They literally wanted to drop bombs on the whole town because of their lack of hospitality. Given their nickname, this was probably not their only instance of overreaction. Those sinner Samaritans said there was no room in the inn for Jews traveling to Jerusalem. So, James and John, The Sons of Thunder,1 suggested they kill every man, woman, child and animal in that Samaritan village with fire falling from the sky. Shock and awe. Power on display. Jesus was disappointed in them. “You do not know what spirit you are of,” he said. They hated the Samaritans. With Jesus, there is no room for hate.2
These young hot heads argued about which of them was the greatest and thought the power of God only belonged to them. “The least is the greatest.” Greatness in the culture of God has nothing to do with power and leadership. It is as simple as welcoming a child. Those who do, welcome Jesus and therefore welcome God. When the apostles tried to stop an outsider from exercising an authority that they thought only belonged to them, he answered with a far-reaching statement that “Whoever is not against you is for you.” No one has a corner on the power of God.3
We do not really believe that whoever is not against us is for us. We believe like James and John did then, that whoever is not explicitly with us and fully in line with us, is indeed the enemy. The wide embrace suggested by Jesus threatens our authority. Suddenly, we do not determine where to draw the line, but instead, the line is drawn for us and it includes people we might not want it to include.
And just when we think this is too much and too far, he shows us the outer regions of the faith that almost none of us have truly reached: Love your enemies and pray for them.4 Now no one is to be outside of who you love. No one.
That’s impractical. It’s impossible, idealistic, and unrealistic. So, we pay lip service to it. We talk the talk. Honestly, I don’t know how to do it. I mean, sure, I can come up with some sermons and suggestions, but come on. As I said, this is the outer region of our faith.
But, we are not always the lovers in this relationship. Each one of us has been the enemy. The Samaritans were the persecuted. They were the ones treated like dogs. So, when they rejected Jesus and the apostles because they were Jews, they were rejecting the people that drew the line in the first place and who had placed them on the outside. Suddenly, when we draw lines, we are not identifying our enemies but instead revealing ourselves as the enemy.
And now come the “but” bombs. “But, but, but”…carpeting these teachings like Laos to protect ourselves from the threat. Here is one thing I know: I could write a multi-volume book trying to address every “but.” Yet, the transformative power of this message and way of Jesus is not in found in my words or in my arguments. The power is found when you drop your missile defenses and let it hit you squarely in the heart.

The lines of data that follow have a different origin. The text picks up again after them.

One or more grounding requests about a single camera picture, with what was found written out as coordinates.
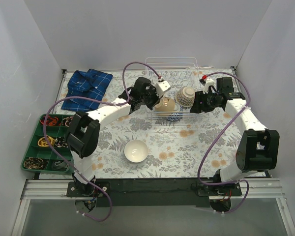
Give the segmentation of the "plain white bowl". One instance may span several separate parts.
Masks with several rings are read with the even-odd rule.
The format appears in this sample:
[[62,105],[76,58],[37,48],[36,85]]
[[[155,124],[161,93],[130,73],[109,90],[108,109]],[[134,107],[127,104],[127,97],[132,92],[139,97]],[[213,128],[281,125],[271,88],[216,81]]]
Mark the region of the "plain white bowl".
[[160,102],[154,107],[156,112],[173,112],[175,109],[175,102],[171,98],[162,97]]
[[132,163],[143,162],[148,156],[148,147],[141,140],[129,141],[124,148],[126,159]]

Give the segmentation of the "brown lattice pattern bowl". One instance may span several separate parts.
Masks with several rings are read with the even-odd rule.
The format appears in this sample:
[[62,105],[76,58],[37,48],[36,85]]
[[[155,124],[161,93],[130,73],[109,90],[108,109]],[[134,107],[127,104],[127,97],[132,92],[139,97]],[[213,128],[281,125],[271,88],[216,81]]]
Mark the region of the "brown lattice pattern bowl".
[[192,107],[195,99],[195,90],[192,87],[183,87],[176,92],[175,99],[183,107]]

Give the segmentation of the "blue zigzag pattern bowl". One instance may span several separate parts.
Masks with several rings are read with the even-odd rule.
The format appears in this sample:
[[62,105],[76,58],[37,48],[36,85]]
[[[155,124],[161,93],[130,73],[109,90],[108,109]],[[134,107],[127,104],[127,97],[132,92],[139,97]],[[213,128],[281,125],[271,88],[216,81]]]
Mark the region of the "blue zigzag pattern bowl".
[[181,120],[182,117],[183,117],[182,113],[172,113],[170,116],[168,116],[167,120],[175,122],[175,121]]

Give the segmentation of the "yellow dotted bowl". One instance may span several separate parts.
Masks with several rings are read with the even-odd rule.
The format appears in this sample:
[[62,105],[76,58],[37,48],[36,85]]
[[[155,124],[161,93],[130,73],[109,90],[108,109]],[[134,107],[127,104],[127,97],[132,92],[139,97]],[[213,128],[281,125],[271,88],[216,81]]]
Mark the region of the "yellow dotted bowl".
[[179,111],[180,111],[180,105],[175,103],[175,107],[174,107],[173,112],[176,113],[176,112],[179,112]]

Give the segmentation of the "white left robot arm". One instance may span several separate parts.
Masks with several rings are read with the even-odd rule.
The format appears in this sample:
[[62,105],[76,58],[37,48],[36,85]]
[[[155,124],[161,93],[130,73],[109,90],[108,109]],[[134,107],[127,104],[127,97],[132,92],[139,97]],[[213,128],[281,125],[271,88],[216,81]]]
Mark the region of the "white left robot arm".
[[87,113],[75,113],[64,138],[73,157],[74,179],[79,182],[78,191],[83,196],[91,196],[95,190],[95,185],[91,182],[94,179],[91,155],[99,143],[101,129],[120,117],[135,112],[142,105],[152,110],[170,88],[165,80],[153,84],[149,79],[139,77],[134,86],[126,88],[111,106],[103,106]]

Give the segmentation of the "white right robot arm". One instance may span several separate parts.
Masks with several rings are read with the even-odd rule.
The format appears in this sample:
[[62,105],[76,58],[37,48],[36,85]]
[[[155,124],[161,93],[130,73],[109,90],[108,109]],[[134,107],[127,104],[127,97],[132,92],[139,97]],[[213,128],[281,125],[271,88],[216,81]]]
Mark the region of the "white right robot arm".
[[250,95],[236,92],[233,87],[234,75],[215,81],[204,75],[200,82],[202,91],[195,93],[191,113],[208,113],[222,108],[231,116],[229,124],[234,123],[241,133],[241,140],[236,151],[236,159],[213,176],[212,186],[217,195],[226,194],[230,184],[235,184],[250,174],[272,170],[277,164],[280,135],[277,130],[265,127],[253,114],[250,107]]

How? By admitting it. You do not consider your allies to be everyone who is not explicitly against you. No, there are lots of people and groups that cause your anger to flare and who evoke an expression of disdain on your face just by the sight of them. You see them as ugly. And lines? You have drawn them straight and thick clearly identifying yourself as the enemy of those on the other side. Your criteria for who is in and out is much more complex than simply welcoming a child at the compelling of Jesus. And loving enemies? You can barely like someone who is remarkably different from you or just weird.
“You do know what spirit you are of,” he said. He is still right.
1 Mark 3:17
2 Luke 9:51-56 Most translations read that “he rebuked them.” Some manuscripts include the details of this rebuke “You do not know what kind of spirit you are of.”